This is the companion repository for an IBM Solution tutorial part one and part two. The Virtual Private Cloud, VPC, is used to securely manage network traffic in the cloud. VPCs can also be used as a way to encapsulate functionality. The VPCs can be connected to each other using Transit Gateway.

The hub will also be connected to an enterprise data center. A hub and spoke VPC model can serve a multitude of purposes.

Insure python virtual environment and terraform are available or docker as described in the prerequisite section below. Terraform and a python environment are required on your desktop development environment. In the IBM Cloud you must enable IP spoofing checks and have a VPC ssh key.

git clone https://github.com/IBM-Cloud/vpc-transit
cd vpc-transit
cp config_tf/template.terraform.tfvars config_tf/terraform.tfvars

Make required changes to terraform.tfvars

edit config_tf/terraform.tfvars

Terraform will use your API key:

export IBMCLOUD_API_KEY=YourAPIKEy

Apply the layers described in the tutorial. First get a list of the layers:

apply -p

Apply the layers. Follow along in the tutorial to understand what each layer is accomplishing. Or just install them all:

apply -p : :

Then test the results. It is expected that some tests will fail. See the tutorial for details:

pytest -m curl

See more details on pytest below.

Terraform and a python environment are required on your desktop development environment.

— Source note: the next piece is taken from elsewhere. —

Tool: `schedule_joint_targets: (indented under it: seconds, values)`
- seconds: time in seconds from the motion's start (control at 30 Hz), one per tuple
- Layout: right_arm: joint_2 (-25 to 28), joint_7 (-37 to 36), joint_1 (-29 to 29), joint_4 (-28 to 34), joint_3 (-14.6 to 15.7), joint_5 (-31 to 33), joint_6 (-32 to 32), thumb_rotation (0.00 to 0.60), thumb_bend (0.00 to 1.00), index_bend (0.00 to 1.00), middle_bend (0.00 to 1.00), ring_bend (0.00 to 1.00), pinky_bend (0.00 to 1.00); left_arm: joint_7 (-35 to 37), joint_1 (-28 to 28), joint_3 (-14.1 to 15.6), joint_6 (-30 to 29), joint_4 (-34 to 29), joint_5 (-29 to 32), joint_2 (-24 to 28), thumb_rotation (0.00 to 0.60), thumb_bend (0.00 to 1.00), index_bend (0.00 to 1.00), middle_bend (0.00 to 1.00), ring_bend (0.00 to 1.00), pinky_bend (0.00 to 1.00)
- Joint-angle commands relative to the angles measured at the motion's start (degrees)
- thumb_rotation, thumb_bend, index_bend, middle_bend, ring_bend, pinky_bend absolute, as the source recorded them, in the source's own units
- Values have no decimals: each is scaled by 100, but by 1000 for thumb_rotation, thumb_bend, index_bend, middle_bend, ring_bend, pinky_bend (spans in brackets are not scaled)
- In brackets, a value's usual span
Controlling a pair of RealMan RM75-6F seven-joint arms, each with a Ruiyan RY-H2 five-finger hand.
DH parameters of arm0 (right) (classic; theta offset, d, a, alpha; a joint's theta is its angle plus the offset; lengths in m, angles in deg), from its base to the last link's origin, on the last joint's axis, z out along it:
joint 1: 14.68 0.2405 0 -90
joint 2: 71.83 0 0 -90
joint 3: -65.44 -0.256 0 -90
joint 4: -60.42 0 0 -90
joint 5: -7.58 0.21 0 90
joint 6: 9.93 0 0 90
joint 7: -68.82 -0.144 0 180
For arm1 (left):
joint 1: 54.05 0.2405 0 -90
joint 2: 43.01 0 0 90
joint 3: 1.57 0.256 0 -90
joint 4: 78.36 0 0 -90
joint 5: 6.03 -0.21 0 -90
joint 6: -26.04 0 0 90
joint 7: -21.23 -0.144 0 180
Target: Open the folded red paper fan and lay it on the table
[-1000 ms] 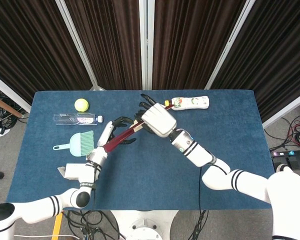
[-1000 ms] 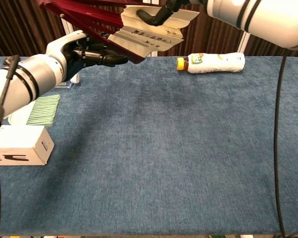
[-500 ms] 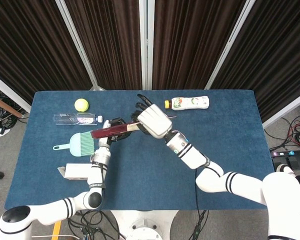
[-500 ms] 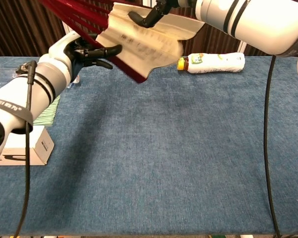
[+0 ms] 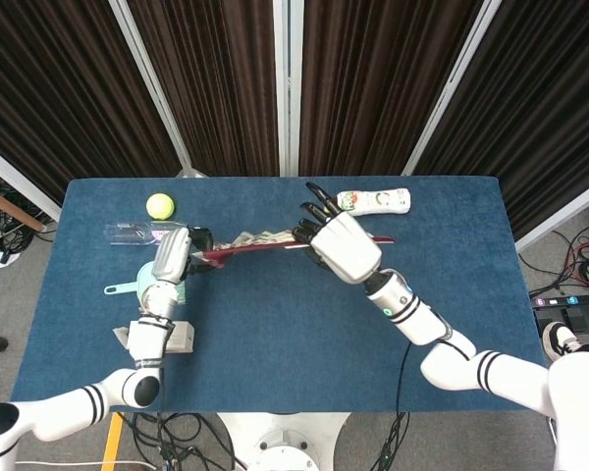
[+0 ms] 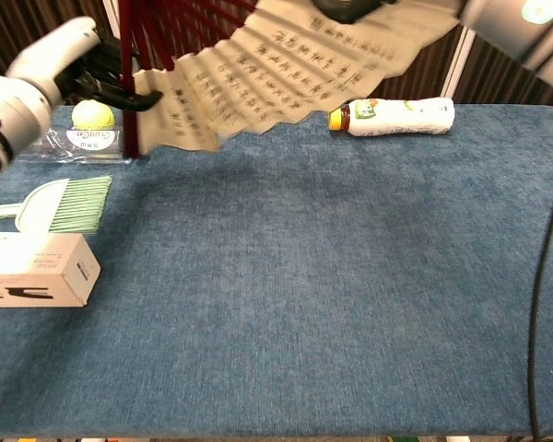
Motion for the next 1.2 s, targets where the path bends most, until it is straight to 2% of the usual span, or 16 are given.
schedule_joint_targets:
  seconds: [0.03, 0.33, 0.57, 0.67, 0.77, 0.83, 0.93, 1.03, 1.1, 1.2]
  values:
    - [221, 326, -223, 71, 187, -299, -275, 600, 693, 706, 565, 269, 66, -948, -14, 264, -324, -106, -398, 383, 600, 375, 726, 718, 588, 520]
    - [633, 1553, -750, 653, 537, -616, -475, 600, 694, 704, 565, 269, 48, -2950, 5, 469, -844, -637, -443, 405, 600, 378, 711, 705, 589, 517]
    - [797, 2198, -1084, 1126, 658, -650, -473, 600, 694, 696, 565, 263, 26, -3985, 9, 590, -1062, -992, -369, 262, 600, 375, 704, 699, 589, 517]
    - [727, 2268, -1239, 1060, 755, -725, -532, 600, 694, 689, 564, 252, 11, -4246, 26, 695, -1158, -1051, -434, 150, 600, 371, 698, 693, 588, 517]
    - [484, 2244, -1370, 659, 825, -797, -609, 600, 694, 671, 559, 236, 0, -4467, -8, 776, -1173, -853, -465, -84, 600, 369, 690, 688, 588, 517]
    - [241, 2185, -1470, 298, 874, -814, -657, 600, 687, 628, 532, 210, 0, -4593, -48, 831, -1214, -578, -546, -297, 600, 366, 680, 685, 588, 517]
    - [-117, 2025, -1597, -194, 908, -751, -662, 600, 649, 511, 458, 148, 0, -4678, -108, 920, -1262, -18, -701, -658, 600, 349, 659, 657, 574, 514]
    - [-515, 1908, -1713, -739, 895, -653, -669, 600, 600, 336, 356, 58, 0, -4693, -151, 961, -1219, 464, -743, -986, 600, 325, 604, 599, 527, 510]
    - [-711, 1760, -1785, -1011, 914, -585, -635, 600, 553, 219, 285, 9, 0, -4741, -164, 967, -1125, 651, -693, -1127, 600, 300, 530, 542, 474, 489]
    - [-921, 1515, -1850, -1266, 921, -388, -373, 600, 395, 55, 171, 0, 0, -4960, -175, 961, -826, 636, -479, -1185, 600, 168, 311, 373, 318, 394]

In the IBM Cloud the firewall-router instance will allow_ip_spoofing. You must enable IP spoofing checks. You need an SSH key to connect to the virtual servers. If you don't have an SSH key, see the instructions for creating a key for VPC.

A docker image can be created based on the python image and the terraform linux Ubuntu/Debian install instructions

• Build docker image:

cd docker
cp ../requirements.txt .
docker build -t tools:latest .
rm requirements.txt
cd ..

Run the image just built interactively:

docker run -it --rm -v `pwd`:/usr/src/app  -w /usr/src/app tools bash

Should look like this:

root@12c27abecdbc:/usr/src/app# ./apply.sh -h
./apply.sh [-?] [-h] [-d] [-p] (start | : ) | (end | : )
apply or destroy the resources in this example by steping into each of the terraform directories in a predfined order
-? - this message
-h - this message
-p - just print the directories that would be visited do not do anything
...

The steps in the tutorial - ./apply.sh and pytest - can now be executed in the running docker container.

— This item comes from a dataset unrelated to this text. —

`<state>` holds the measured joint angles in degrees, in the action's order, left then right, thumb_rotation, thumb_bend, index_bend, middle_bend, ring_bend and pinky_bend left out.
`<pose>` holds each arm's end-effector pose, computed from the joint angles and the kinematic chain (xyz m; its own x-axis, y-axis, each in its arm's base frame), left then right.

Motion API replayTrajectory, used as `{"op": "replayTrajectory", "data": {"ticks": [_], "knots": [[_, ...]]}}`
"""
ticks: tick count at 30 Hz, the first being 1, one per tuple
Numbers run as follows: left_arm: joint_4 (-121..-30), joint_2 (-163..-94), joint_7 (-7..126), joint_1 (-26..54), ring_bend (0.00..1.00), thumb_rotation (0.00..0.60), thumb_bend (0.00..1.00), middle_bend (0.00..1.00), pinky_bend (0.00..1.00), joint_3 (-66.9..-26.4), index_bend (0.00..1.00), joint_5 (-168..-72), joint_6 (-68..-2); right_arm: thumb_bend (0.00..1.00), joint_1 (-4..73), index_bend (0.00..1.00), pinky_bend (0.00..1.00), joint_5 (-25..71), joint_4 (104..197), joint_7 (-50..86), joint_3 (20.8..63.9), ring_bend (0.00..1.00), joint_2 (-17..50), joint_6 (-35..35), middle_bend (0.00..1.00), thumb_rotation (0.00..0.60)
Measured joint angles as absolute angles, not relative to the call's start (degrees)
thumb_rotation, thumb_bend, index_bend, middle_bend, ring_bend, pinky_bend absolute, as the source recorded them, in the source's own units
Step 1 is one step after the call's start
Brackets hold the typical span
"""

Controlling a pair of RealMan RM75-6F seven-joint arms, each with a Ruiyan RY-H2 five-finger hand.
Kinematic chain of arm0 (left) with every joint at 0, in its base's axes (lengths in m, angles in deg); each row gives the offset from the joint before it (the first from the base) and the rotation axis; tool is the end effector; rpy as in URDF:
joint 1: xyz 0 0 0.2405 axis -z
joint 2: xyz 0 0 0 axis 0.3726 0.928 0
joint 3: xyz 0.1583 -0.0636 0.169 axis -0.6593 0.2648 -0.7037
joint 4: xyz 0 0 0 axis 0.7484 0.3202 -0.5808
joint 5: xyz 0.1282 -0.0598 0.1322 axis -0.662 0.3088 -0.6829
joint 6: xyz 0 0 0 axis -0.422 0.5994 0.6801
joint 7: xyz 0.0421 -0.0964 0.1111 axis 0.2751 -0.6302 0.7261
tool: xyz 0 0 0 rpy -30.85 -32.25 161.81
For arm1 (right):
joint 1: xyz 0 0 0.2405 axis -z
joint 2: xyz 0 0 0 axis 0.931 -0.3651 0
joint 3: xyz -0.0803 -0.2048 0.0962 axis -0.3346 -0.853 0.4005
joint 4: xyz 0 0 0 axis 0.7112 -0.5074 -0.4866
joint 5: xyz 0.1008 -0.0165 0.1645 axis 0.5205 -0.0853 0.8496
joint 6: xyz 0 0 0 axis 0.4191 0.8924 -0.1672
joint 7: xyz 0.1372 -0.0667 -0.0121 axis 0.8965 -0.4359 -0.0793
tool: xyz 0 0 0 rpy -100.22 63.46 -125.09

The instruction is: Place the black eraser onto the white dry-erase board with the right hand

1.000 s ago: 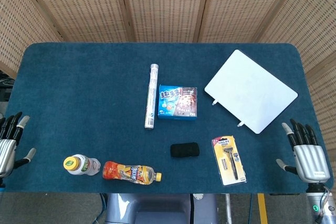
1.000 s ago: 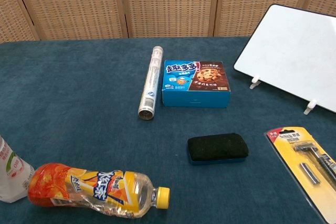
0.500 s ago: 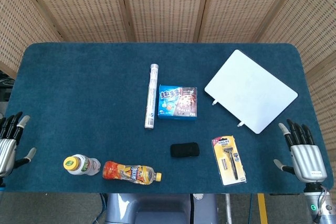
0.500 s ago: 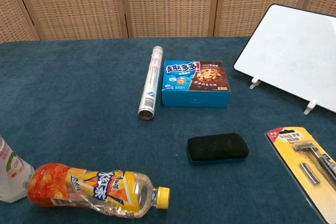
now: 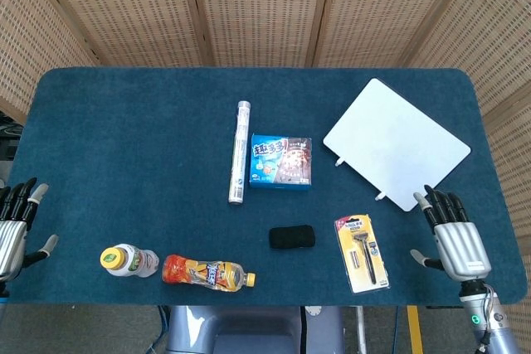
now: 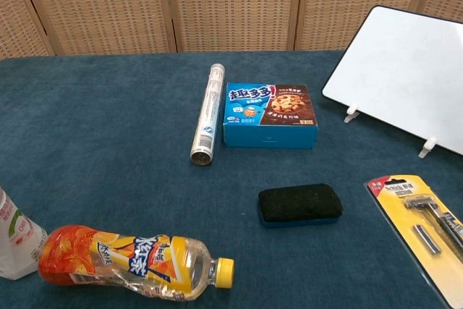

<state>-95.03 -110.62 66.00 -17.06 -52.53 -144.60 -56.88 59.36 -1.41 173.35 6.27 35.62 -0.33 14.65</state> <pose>-0.2891 0.1852 0.1620 0.4825 -0.0050 0.8759 0.8759 -0.0066 -0.4825 -0.2571 -0.2073 0.1350 0.4606 -0.0662 0.8852 -0.8838 -0.1268 0.4504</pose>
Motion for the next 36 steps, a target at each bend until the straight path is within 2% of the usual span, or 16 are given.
{"op": "replayTrajectory", "data": {"ticks": [17, 36], "knots": [[-95.01, -110.50, 65.63, -16.98, 0.00, 0.600, 0.30, 0.00, 0.00, -52.49, 0.00, -144.37, -56.56, 0.13, 51.38, 0.16, 0.00, 4.81, 186.79, -0.57, 38.86, 0.00, -2.04, 4.30, 0.00, 0.600], [-94.90, -110.52, 65.73, -16.86, 0.00, 0.600, 0.30, 0.00, 0.00, -52.57, 0.00, -144.46, -56.31, 0.13, 48.16, 0.20, 0.00, 3.68, 189.77, -10.63, 35.31, 0.00, 9.29, 2.01, 0.00, 0.600]]}}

See the full set of diagrams and commentary in part one and part two. Here are some important ones.

A single zone:

DNS:

Python is used for testing. You can skip the testing steps and trust the pass/fail results described in the tutorial.

You can use the docker image described above.

Or use a local version of python.

• Check version of python3 and verify it is 3.6.8 or later:

python --version

• If you have an old version of python you must install a newer version. One way is to use pyenv to install the latest version of python.
• In the directory of the cloned repository create a fresh python virtual environment to persist the required libraries:

python3 -m venv venv --prompt transit_vpc

• Activate the virtual environment. This will need to be done each time a new terminal shell is initialized. Mac or Linux:

source venv/bin/activate

Windows:

source venv/Scripts/activate

• Upgrade to the latest version of pip.

pip install --upgrade pip

• Install the required python libraries into the virtual environment:

pip install -r requirements.txt

Use the docker image described above, or find instructions to download and install terraform in the Getting started with tutorials guide.

An additional temporary IBM Cloud VPC ssh key will be created in the config_tf layer and the private key contents are in config_tf/id_rsa. The pytest framework will use this ssh key to ssh to the instances. The VPC ssh key will be destroyed when the resources are destroyed.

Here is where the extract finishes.